Task item:
Whenever a line of the entries below holds the string "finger", copy that line and return it.

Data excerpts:
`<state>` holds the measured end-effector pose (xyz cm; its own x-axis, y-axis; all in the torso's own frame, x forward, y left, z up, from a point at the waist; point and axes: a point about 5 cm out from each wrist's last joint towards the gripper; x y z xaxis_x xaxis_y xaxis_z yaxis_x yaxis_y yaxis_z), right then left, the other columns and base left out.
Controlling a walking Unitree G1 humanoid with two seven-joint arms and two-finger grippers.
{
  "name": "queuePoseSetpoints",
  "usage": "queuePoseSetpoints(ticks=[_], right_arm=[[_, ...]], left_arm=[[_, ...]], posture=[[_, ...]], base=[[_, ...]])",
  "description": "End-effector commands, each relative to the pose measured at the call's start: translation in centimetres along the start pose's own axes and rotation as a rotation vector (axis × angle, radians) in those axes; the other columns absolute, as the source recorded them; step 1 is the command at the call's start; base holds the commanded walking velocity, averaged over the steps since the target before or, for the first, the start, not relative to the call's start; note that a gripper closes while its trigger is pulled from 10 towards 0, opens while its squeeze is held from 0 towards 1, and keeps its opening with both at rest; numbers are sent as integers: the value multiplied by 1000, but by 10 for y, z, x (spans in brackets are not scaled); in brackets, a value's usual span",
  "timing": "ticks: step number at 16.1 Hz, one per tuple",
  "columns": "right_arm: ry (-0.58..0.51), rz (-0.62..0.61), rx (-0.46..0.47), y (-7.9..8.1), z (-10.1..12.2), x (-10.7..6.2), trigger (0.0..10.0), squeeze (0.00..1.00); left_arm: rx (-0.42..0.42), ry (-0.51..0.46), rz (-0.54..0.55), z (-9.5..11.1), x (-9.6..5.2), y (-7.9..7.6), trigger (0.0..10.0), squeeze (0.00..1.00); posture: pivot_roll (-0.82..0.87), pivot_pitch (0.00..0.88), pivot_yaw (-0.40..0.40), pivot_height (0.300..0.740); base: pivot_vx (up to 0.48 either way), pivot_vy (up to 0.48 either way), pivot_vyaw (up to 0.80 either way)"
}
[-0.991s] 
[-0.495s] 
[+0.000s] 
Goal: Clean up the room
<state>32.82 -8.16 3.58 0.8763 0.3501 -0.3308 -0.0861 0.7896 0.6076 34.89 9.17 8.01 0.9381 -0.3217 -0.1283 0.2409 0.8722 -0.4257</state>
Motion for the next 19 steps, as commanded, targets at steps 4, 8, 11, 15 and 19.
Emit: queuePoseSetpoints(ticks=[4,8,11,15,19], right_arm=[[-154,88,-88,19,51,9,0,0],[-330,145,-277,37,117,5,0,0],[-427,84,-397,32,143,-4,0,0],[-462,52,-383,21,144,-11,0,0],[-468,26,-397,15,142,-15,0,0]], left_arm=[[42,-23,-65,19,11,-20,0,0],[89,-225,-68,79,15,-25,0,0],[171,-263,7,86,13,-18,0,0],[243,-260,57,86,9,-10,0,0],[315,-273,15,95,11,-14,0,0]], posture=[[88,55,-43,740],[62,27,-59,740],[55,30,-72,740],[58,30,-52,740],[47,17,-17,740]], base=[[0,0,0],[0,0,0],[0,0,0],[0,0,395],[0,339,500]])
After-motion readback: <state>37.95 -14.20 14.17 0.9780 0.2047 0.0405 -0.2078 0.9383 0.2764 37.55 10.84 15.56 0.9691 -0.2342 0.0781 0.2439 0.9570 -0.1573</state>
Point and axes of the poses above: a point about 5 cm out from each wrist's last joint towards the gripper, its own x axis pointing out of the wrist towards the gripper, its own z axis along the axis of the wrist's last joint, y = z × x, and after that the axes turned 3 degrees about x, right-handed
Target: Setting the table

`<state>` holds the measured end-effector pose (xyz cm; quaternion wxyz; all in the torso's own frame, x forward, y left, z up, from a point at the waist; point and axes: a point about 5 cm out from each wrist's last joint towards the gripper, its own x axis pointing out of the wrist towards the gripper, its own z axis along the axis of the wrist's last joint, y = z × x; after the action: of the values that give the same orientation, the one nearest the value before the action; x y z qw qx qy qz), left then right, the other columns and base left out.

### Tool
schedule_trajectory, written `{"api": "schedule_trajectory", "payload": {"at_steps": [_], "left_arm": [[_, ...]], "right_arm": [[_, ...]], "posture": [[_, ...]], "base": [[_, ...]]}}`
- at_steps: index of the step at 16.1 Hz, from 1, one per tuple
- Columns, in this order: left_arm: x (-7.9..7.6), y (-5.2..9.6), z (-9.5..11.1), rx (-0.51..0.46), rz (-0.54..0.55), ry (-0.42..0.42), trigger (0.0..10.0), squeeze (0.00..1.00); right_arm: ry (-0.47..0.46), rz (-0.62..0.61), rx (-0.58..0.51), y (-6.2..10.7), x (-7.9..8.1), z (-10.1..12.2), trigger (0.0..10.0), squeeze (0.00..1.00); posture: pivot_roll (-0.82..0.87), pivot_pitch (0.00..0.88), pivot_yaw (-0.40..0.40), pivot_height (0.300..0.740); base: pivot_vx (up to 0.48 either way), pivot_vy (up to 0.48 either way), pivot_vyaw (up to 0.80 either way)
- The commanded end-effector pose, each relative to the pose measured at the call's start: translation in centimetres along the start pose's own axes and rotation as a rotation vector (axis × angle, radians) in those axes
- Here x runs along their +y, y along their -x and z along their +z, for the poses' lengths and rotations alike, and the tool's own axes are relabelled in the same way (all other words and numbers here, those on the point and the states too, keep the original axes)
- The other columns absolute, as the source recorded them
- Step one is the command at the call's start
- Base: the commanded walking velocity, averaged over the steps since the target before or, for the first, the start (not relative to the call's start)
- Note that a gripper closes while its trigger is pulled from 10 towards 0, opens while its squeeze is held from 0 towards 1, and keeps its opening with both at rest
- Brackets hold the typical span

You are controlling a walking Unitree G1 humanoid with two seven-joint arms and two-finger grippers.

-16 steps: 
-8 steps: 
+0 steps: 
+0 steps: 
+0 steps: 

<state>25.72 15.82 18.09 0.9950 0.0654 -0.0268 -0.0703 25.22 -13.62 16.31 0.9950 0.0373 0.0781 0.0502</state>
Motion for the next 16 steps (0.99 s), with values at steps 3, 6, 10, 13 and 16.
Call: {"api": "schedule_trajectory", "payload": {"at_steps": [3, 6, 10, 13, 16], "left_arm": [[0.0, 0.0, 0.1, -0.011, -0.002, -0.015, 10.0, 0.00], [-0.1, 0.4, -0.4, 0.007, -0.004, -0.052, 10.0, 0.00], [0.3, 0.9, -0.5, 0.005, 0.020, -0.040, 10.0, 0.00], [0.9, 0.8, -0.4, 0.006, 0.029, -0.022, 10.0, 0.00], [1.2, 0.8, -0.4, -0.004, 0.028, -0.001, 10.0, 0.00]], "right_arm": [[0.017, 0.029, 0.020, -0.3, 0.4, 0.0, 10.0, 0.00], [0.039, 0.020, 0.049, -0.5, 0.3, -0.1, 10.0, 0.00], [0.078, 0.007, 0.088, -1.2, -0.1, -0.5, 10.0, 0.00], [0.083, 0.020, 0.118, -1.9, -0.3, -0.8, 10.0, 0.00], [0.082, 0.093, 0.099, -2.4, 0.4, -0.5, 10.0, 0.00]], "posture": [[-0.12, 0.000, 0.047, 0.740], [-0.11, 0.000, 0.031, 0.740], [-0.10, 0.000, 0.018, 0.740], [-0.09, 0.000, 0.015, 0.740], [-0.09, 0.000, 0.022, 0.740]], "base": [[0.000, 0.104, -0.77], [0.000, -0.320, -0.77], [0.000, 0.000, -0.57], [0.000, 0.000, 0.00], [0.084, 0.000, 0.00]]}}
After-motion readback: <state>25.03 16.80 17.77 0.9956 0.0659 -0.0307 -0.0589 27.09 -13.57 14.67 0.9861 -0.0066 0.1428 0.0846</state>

Response to this exercise:
Controlling a walking Unitree G1 humanoid with two seven-joint arms and two-finger grippers.
You are controlling a walking Unitree G1 humanoid with two seven-joint arms and two-finger grippers.

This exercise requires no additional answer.